Guasila è nota per la presenza del maestoso Santuario della Beata Vergine Assunta, che si erge sul punto più alto del paese rendendosi visibile in tutta la sua bellezza e unicità a diversi chilometri di distanza.

I guasilesi hanno anche innumerevoli tradizioni tramandate nei secoli e che vengono custodite gelosamente per essere lasciate in eredità alle generazioni future. 

Di queste tradizioni ricordiamo la Caccia alla Giovenca (sa Cassa de s’Acchixedda), i riti religiosi della festa dell’Assunta, il Palio e tanto altro.

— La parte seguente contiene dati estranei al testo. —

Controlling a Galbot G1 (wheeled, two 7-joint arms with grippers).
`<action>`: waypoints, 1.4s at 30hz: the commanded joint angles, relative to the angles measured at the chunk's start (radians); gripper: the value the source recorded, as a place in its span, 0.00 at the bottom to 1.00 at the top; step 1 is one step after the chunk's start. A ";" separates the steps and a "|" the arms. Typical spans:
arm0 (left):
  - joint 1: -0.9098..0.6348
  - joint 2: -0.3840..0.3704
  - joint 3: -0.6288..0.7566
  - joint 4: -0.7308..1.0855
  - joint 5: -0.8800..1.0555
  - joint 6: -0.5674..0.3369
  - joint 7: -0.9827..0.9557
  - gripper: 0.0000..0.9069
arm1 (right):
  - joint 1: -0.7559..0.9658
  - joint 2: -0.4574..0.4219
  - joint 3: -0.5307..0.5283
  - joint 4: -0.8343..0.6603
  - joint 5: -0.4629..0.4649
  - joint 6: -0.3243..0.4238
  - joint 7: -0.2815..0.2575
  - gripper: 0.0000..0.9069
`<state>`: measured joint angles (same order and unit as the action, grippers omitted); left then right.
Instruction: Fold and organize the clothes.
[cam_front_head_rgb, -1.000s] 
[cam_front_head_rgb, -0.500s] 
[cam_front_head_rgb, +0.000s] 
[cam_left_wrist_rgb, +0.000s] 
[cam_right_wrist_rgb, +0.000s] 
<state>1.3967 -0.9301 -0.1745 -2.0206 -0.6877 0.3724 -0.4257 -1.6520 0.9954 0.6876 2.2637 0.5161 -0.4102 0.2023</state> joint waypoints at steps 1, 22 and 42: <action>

La chiesa di Santa Maria Assunta

La chiesa di Santa Maria Assunta è uno dei più importanti monumenti di Guasila, progettata dall’architetto cagliaritano Gaetano Cima ed eretta fra il 1842 e il 1852. I lavori vennero affidati all’impresario Cosimo Crobu. Di stile squisitamente neoclassico, la parrocchiale presenta una pianta ottagonale ed è sormontata da una cupola di notevoli dimensioni. Il campanile invece, di 35 metri di altezza, risale al diciassettesimo secolo, e affiancava anche la preesistente parrocchiale anch’essa intitolata a santa Maria e attestata in un documento ascrivibile al 1340-50. Con bolla del 16 maggio 2002, in occasione del 150º anniversario di consacrazione della chiesa, l’arcivescovo di Cagliari Ottorino Pietro Alberti decise di erigerla in santuario diocesano.

La chiesa di Nostra Signora d’Itria

La chiesa di Nostra Signora d’Itria, unica chiesa rurale presente nel territorio di Guasila, è situata nella zona di Bangiu a circa tre chilometri dal paese, nel Medioevo pertinente al villaggio scomparso di Bangiu de Aliri [1]. Venne eretta nel XIII secolo, durante la dominazione pisana, in stile romanico. L’edificio è stato nel tempo pesantemente modificato, con l’aggiunta di un loggiato che poggia sul portale d’ingresso. Il lunedì pomeriggio che segue la Pentecoste viene accompagnato in questa chiesa il simulacro della Vergine d’Itria, muovendo dalla parrocchiale, dove viene poi riportato il martedì successivo.

La chiesa di Santa Lucia

La chiesa di Santa Lucia, eretta nel XVI secolo, piccola e semplice chiesa nelle vicinanze del santuario della Beata Vergine Assunta. Venne restaurata nel 1841, quando fungeva da parrocchiale durante i lavori di costruzione della nuova chiesa del Cima.